A couple weeks ago, I wrote about the value of breaks. On one hand, I’ve had to train myself to pay attention for long enough to make a dent in one task. Mindfulness meditation and stimulant medications have helped me do that. Then there’s the other side of ADHD: learning to pull away at the right time. Here are some of my favorite strategies.
If you’re not familiar with the Pomodoro Technique, here’s the gist: you set a kitchen timer for 25 minutes and dedicate those minutes to only one task. This unit of time is referred to as one Pomodoro.
I’m not strict about using the Pomodoro Technique all the time. I do find it especially helpful for my weekly review, when I get sidetracked easily. I use a timer to rotate between emptying my inboxes and completing other review steps every 10-25 minutes. The timer, which sits right beneath my computer monitor, provides some healthy anxiety. The prospect of a forced break keeps my eye on the prize and I’m more conscious of interruptions and tangents.
I’m useless in front of a screen after 9:00 p.m. I’d love to say I “moonlight” as a fiction writer, but I don’t work well that way. I never have. If I’m looking at a computer screen after nine, I’m wasting more time and getting less done than I would at 2:00 in the afternoon.
While it’d be great if I could change this, I don’t think that’s possible without a brain transplant. I now try to avoid screen time at night. Sometimes, this means leaving a project before I’ve reached a good stopping point. This can feel impossible for some people with ADHD. It takes a lot of practice, and it will always feel uncomfortable, but it’s a rote learning process.
If work is going poorly, it can be best to step away. Remember my physics teacher and his beanbags?

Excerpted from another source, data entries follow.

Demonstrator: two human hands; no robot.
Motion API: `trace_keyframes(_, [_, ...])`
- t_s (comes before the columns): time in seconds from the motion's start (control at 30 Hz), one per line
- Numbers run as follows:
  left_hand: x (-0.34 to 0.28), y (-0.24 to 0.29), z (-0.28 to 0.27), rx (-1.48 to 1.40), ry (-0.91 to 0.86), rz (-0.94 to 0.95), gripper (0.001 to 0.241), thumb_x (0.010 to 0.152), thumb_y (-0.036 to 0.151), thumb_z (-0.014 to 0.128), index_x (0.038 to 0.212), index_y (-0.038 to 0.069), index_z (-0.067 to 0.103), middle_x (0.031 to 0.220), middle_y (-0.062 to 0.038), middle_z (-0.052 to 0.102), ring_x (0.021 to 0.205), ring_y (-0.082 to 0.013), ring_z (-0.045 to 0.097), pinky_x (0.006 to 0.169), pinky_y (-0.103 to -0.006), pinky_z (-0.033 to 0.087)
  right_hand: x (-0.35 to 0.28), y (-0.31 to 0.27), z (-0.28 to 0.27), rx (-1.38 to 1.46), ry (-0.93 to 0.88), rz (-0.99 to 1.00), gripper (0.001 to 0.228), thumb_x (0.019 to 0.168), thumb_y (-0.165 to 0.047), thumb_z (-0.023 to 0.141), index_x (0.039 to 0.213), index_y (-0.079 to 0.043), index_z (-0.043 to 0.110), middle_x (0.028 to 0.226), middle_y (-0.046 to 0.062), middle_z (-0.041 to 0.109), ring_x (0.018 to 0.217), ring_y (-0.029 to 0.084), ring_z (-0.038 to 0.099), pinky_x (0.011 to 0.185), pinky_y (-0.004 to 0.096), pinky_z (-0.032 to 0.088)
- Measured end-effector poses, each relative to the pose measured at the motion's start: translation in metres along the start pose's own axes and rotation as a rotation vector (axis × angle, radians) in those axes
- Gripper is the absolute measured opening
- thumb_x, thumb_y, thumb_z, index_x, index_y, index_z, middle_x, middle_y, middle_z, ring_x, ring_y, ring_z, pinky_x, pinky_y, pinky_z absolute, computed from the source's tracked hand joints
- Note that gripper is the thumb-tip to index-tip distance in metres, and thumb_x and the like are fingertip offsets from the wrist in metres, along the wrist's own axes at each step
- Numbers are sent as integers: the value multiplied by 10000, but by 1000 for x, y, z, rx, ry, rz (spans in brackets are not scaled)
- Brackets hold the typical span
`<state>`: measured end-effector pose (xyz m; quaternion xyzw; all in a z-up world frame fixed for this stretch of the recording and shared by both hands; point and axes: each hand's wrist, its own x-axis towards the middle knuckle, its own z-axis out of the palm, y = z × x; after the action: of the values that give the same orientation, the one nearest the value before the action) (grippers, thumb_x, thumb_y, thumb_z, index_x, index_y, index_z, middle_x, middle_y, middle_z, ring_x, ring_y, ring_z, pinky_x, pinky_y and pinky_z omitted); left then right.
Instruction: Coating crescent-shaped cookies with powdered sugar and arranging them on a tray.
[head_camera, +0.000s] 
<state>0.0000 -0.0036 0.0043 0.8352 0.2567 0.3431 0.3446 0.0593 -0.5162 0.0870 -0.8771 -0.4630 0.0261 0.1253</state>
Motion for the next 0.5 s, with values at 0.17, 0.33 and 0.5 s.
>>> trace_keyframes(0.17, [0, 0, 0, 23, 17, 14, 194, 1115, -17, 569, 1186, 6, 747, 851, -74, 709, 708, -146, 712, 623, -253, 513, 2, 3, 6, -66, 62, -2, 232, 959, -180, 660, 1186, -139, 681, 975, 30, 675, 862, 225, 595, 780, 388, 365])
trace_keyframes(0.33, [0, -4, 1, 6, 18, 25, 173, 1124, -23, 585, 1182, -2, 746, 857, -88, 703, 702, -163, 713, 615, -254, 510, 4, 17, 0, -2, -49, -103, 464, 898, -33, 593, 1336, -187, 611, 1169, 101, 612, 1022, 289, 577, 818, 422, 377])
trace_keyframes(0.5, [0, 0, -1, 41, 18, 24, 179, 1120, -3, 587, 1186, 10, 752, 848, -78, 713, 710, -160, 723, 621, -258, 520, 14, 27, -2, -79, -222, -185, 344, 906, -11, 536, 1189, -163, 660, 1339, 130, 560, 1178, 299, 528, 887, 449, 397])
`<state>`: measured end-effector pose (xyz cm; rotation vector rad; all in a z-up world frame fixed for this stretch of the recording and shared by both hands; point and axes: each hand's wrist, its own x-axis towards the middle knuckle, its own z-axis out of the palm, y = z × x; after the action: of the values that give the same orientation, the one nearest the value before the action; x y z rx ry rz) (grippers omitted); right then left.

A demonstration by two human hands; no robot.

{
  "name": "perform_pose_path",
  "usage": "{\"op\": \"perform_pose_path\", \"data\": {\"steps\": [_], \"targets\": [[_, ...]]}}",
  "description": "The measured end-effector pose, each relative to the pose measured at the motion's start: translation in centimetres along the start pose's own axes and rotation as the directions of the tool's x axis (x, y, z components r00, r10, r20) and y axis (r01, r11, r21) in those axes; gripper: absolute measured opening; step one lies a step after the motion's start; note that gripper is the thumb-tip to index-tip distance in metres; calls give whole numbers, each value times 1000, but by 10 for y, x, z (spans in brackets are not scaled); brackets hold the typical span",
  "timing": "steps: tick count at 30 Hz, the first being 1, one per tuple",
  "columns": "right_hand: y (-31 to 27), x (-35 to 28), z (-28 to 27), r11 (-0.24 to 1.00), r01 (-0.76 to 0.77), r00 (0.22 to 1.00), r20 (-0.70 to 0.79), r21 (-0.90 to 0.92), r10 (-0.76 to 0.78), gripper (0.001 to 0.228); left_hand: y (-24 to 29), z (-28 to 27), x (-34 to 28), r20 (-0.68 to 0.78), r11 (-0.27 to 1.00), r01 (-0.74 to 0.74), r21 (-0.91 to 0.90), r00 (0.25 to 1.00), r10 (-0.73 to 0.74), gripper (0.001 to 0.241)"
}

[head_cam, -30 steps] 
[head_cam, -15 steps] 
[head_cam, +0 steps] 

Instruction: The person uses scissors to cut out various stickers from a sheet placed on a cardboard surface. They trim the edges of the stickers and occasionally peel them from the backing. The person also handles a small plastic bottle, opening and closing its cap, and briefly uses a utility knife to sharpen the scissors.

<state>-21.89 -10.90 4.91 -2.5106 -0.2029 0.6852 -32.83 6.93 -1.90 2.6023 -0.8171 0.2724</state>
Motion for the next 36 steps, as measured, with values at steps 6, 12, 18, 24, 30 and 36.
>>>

Sacrificing a time block I intended for writing, bookkeeping, or email can pay huge returns later in the day.
Nowadays, when I feel myself floundering, wasting time, and failing to settle down, I get up. I do a quick office yoga podcast. I set a timer and work for 20 minutes on a physical task like sewing, washing dishes, or organizing my basement. Even when I worked in a more traditional office, I had opportunities to get up: I could check stock for my office supply order, or go to someone’s workstation to address an IT trouble ticket.
Obviously, there’s a risk of ADHD-fueled avoidance and procrastination. The key is timing these breaks and pushing myself back to my desk when they’re over. Not only that, I know there are some tasks I’ll never want to start. In those cases, another break won’t help at all.
When a break won’t help, I try to make an otherwise unpleasant chore seem like a treat or a break. Podcasts can work wonders to reduce dread and reluctance. If I’m dragging my feet on chores, I turn on a funny podcast, like Grownups Read Things They Wrote as Kids. For longer projects, I use the podcast as a makeshift Pomodoro timekeeper. I tell myself I only need to work for the length of the podcast, then I can take a break.
In a similar vein, I generally only watch television when I fold laundry. This limits my unscheduled television “breaks” and gives me a more positive attitude about laundry. Laundry day means I can sit down and treat myself to my favorite shows!
What about you? What strategies have you discovered to disengage for a healthy break?